- Playboy recently announced Cardi B as its inaugural creative director in residence.
- Insider asked top media and feminist scholars what this means for the magazine.
- The Afro-Latina icon could bring much needed diversity to the company and flip dated, sexist scripts.
Cardi B is in the driver's seat of global pop culture, and Playboy wants a ride.
The men's magazine recently announced Cardi B, born Belcalis Marlenis Almánzar, as its inaugural creative director in residence, positioning the Afro-Latina across the table from the brand's mostly-white executive team. Could this be an attempt at a flailing media brand to regain cultural relevance? Or could it be something bigger — a moment to diversify pop culture and adult entertainment?
It's both, according to several noted sociologists and scholars of feminism, culture, and race.
"She foregrounds women's pleasure. She brings forth things we're afraid of as a society," Nicole Horsley, Ithaca College assistant professor of culture, race, and ethnicity, told Insider. "She represents sex, women of color, and topics Playboy is missing."

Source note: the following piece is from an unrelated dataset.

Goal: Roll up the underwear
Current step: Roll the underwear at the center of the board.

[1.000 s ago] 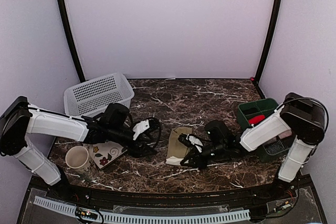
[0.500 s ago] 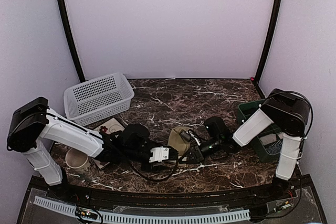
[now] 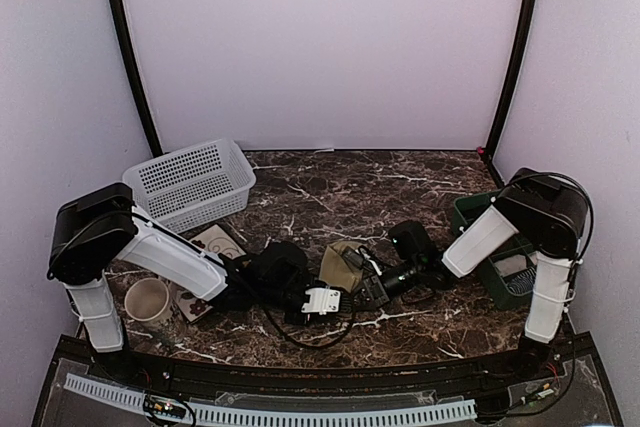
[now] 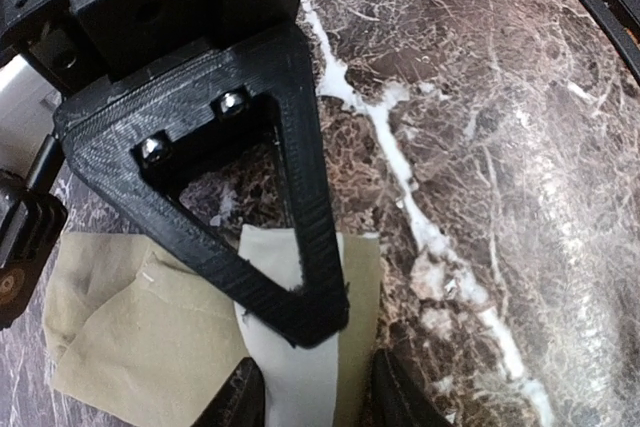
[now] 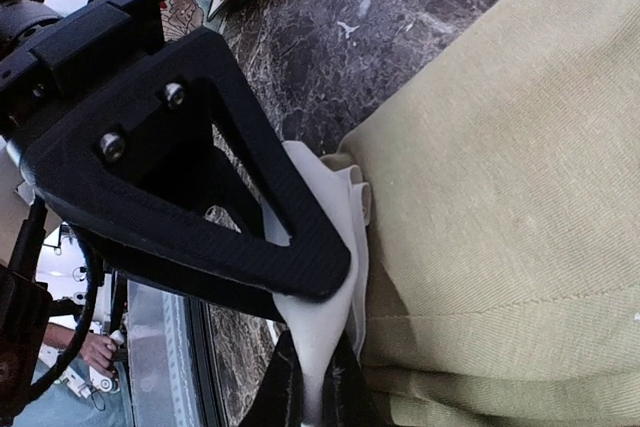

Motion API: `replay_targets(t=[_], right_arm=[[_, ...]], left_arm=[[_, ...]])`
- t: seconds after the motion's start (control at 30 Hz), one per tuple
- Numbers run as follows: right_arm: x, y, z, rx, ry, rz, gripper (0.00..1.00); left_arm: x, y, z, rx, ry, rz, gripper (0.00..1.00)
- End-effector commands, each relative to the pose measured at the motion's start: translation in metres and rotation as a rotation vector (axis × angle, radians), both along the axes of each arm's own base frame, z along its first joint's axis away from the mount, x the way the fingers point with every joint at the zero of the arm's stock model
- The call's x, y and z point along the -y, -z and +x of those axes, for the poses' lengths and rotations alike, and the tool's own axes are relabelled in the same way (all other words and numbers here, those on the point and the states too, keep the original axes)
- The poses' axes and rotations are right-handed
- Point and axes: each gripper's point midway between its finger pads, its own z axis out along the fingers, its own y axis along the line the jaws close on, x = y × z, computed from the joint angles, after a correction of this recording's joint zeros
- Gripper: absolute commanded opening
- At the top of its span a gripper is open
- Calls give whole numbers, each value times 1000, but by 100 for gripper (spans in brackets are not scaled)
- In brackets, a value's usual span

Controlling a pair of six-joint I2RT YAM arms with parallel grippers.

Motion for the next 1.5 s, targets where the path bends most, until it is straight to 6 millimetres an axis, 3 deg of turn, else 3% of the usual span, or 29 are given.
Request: replay_targets(t=[0.0,0.17,0.3,0.43,0.63,0.8,0.93,1.07,1.27,1.47], right_arm=[[7,12,-3,-34,12,-43,4],[6,-8,5,57,27,-21,30],[16,-28,17,227,87,-44,40],[34,-52,16,368,142,-40,53],[60,-55,1,623,137,-128,55],[65,-61,-25,829,90,-143,54],[58,-65,-38,918,45,-139,52],[47,-48,-53,979,-74,-161,52],[16,-45,-48,1028,-128,-146,52],[0,-42,-42,1083,-158,-150,51]], left_arm=[[-14,26,-4,-50,-7,104,32],[-22,34,-26,-245,14,158,13],[-24,31,-45,-447,0,198,9],[-23,22,-59,-637,-13,214,8],[-17,8,-63,-931,-48,207,8],[-13,15,-54,-1107,-89,247,9],[-9,16,-46,-1230,-107,253,11],[-10,22,-43,-1312,-120,267,11],[-11,27,-39,-1322,-126,275,12],[-11,30,-38,-1332,-128,281,13]])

Creating a pop culture moment
The meeting of minds between Cardi B and Playboy's execs could bring more representation to the brand with a diversity of body types, genders, and ethnicities, according to Horsley. It could also be an opportunity for Cardi B and other Afro-Latina women, Black women, and women of color to reclaim stereotypes and use their hypersexualization by society to their monetary and social benefit, she said.

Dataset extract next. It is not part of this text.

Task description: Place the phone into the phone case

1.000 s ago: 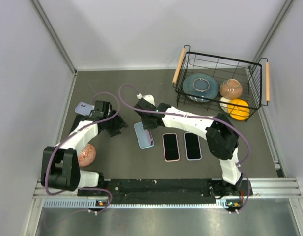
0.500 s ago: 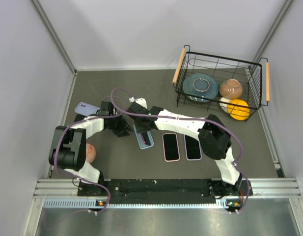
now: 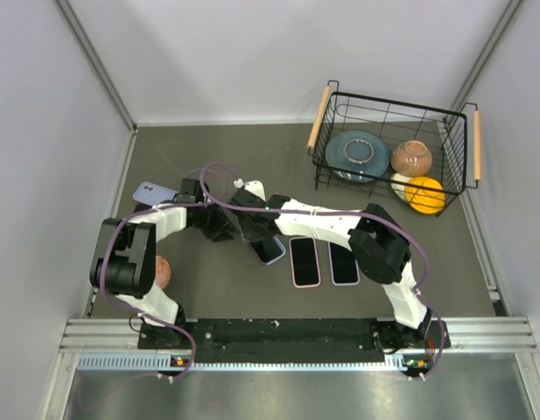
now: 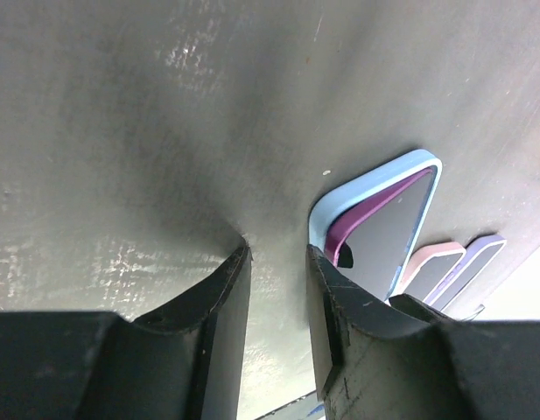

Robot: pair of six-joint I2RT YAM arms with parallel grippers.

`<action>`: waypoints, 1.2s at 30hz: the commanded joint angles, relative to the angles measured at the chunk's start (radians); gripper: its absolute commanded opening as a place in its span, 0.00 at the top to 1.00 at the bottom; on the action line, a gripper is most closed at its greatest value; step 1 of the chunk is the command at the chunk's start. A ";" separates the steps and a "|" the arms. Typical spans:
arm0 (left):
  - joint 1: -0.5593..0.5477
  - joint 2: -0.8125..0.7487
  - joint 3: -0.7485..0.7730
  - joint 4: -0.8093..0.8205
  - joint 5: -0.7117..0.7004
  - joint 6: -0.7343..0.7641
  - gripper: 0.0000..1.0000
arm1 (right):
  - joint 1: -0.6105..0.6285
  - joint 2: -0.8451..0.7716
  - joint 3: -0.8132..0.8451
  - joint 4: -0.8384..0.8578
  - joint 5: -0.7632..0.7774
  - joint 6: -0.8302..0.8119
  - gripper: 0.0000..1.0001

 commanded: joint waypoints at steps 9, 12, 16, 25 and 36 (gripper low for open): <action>0.001 0.014 0.043 -0.063 -0.041 0.067 0.61 | 0.004 -0.045 -0.024 0.029 0.030 -0.056 0.36; 0.001 -0.018 0.044 -0.061 -0.032 0.069 0.58 | -0.010 -0.080 -0.055 0.051 -0.019 -0.116 0.27; 0.001 -0.052 0.050 -0.087 -0.043 0.081 0.52 | -0.048 -0.131 -0.104 0.094 -0.132 -0.217 0.13; 0.001 -0.096 0.029 -0.083 -0.041 0.075 0.46 | -0.096 -0.172 -0.191 0.192 -0.286 -0.360 0.01; -0.002 -0.130 -0.043 -0.038 -0.030 0.064 0.44 | -0.096 -0.076 -0.141 0.161 -0.292 -0.423 0.01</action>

"She has the potential to shift what we are going to see from the digital content from Playboy moving forward," according to Kaila Adia Story, associate professor and Audre Lorde endowed chair at University of Louisville. "I do expect to see more diversity in terms of the models, the motifs they use, the colors they incorporate."

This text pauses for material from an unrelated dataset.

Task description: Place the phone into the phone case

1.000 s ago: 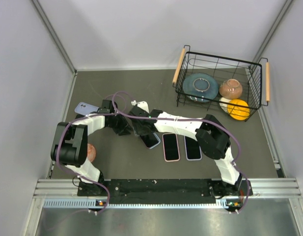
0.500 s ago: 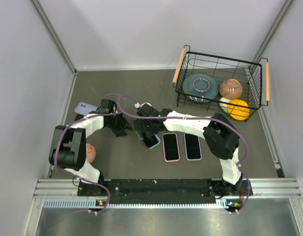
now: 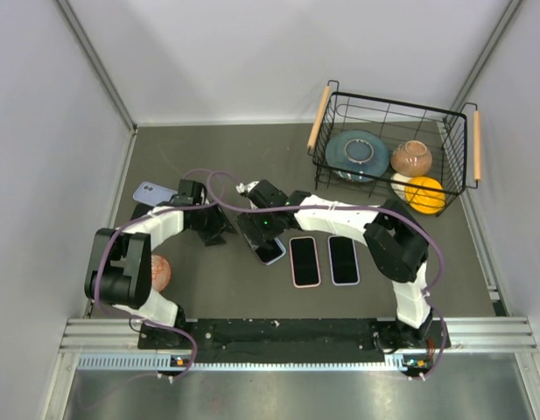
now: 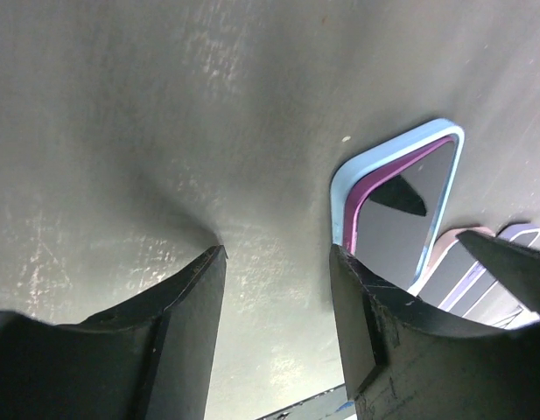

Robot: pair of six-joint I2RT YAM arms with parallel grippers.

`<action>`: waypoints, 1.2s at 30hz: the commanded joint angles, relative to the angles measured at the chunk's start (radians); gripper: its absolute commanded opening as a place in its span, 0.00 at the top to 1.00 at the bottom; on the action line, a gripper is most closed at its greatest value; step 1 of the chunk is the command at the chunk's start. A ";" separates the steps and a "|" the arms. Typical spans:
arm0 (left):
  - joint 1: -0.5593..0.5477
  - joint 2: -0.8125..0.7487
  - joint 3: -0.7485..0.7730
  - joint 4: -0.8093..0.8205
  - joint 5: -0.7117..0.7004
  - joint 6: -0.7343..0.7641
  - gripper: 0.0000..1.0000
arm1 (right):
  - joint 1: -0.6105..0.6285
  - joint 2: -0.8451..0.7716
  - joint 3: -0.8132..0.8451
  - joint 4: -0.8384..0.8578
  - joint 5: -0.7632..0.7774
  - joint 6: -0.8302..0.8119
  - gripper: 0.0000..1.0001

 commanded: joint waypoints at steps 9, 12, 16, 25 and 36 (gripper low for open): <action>-0.001 -0.081 -0.068 0.055 0.013 -0.003 0.43 | 0.003 0.083 0.061 -0.014 -0.033 -0.062 0.01; -0.001 -0.082 -0.068 0.053 0.008 -0.003 0.43 | 0.004 0.083 0.058 -0.020 -0.032 -0.056 0.01; -0.001 -0.082 -0.068 0.053 0.005 -0.003 0.43 | 0.001 0.085 0.063 -0.028 -0.032 -0.036 0.09; -0.001 -0.116 -0.080 0.071 0.016 -0.004 0.42 | 0.017 0.094 0.046 -0.020 -0.062 0.131 0.45; -0.003 -0.127 -0.101 0.099 0.085 0.016 0.44 | 0.067 0.042 -0.015 0.032 -0.022 0.382 0.22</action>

In the role, Cardi will develop fashions and sexual wellness products. She will also be a founding member of Playboy's creator-led platform called Centerfold, per Rachel Webber, Playboy's chief brand officer.
"She is the true embodiment of Playboy's values today and it's an honor to have her on our team," Webber told Insider in a statement. "She wants to use the power of her platform to shine a light on others and give them representation."
To be fair, some experts noted that the partnership could be seen as a performative gesture by Playboy. Other experts said the move could also further the consumption and devaluing of Black and brown female bodies for white male pleasure.
"The only way that her hiring is going to affect diversity and inclusion at the magazine and with the content is if she's actually given decision-making power," Story told Insider. " I hope that Playboy isn't using Cardi B as a prop to say, 'Look how committed we are to diversity and inclusion.'"
Teaching an old bunny new tricks
At its height, in the 1970s, Playboy thrived at the center of American pop culture. It defined desirability with its blonde, blue-eyed models outfitted in black leotards and their signature bunny ears. Hugh Hefner, Playboy's founder who died in 2017, represented the pinnacle of masculinity and power. The magazine pushed social conversations forward, featuring works from the likes of James Baldwin and Gabriel García Márquez. Hefner also supported civil rights and women's sexual liberation. And from its very first issue, which featured photos of Marilyn Monroe without her consent, the magazine has had a complicated legacy that critics have debated.
Over time, Playboy's cultural influence became undone. The magazine struggled to keep up with the changing nature of media, and adult entertainment as pleasure seekers moved from print to VHS to DVD, and eventually, the internet. Then the pandemic commenced, causing the publication to shutter its print production.
But Cardi B's new appointment could breathe life back into the brand. A self-proclaimed, "Bronx bitch with some pop hits," Cardi, 29, represents the antithesis of a Playboy bunny. She's flashy, raunchy, explicit, and boisterous. Cardi challenges our notions of appropriateness and femininity — and for that reason, experts said it's a cunning move on Playboy's part.
"Traditionally Playboy has mainly featured blonde-haired, blue-eyed models and kept that kind of idea of femininity and beauty intact," Horsley said. "Hopefully Cardi B opens the door to a new audience and a new way of thinking."
Webber, the Playboy exec, told Insider that is the plan. "This is a brand that believes all people have the right to pursue pleasure and advocates for freedom for all: man, woman, nonbinary, no matter how you identify. Our audience understands and embraces that with us."
The partnership is an opportunity for the magazine to make a name for itself in the digital world and expand its audience beyond print-publication-reading white, heterosexual, cisgender men from affluent backgrounds, according to Mireille Miller-Young, associate professor of feminist studies at UC Santa Barbara.
The move is "astute" and "tactical," on the part of Playboy, Miller-Young said. Of course, only time will tell. For now we'll continue watching Cardi make money — and power — moves.